Problem: When the string "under" is part of a line below, that line should be copied.

Data extract:
- - - - -

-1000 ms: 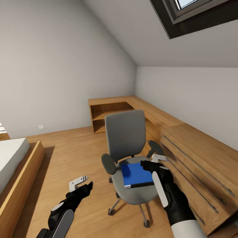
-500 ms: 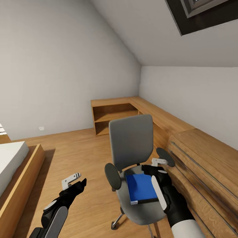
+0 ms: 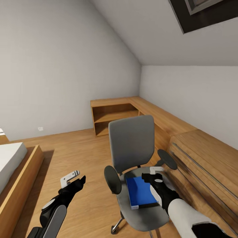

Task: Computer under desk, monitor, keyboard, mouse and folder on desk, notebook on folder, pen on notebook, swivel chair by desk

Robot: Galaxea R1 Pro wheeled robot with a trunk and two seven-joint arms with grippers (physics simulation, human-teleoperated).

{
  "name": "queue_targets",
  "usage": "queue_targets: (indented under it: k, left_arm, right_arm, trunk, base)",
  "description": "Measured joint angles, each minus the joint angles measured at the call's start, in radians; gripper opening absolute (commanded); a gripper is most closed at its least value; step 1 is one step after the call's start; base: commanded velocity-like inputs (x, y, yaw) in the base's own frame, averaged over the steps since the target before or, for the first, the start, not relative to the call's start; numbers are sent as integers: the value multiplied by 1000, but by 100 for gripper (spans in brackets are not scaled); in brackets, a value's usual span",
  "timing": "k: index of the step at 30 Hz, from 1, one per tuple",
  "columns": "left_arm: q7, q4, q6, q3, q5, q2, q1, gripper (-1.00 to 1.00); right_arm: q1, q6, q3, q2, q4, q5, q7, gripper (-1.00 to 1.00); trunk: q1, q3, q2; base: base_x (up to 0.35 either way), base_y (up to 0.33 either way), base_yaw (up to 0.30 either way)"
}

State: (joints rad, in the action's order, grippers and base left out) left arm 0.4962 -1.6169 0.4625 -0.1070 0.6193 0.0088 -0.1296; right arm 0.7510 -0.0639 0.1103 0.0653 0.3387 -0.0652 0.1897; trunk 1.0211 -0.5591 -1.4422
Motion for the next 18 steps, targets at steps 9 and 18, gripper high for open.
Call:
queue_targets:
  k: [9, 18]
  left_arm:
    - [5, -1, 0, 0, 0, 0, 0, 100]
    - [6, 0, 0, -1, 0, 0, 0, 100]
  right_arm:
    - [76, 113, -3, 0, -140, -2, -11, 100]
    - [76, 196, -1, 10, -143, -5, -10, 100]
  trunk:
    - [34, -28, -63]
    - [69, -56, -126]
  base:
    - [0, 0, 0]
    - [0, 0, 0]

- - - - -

Task result:
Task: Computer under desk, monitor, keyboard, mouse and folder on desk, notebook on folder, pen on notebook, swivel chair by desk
  "usage": "queue_targets: (indented under it: k, left_arm, right_arm, trunk, base)",

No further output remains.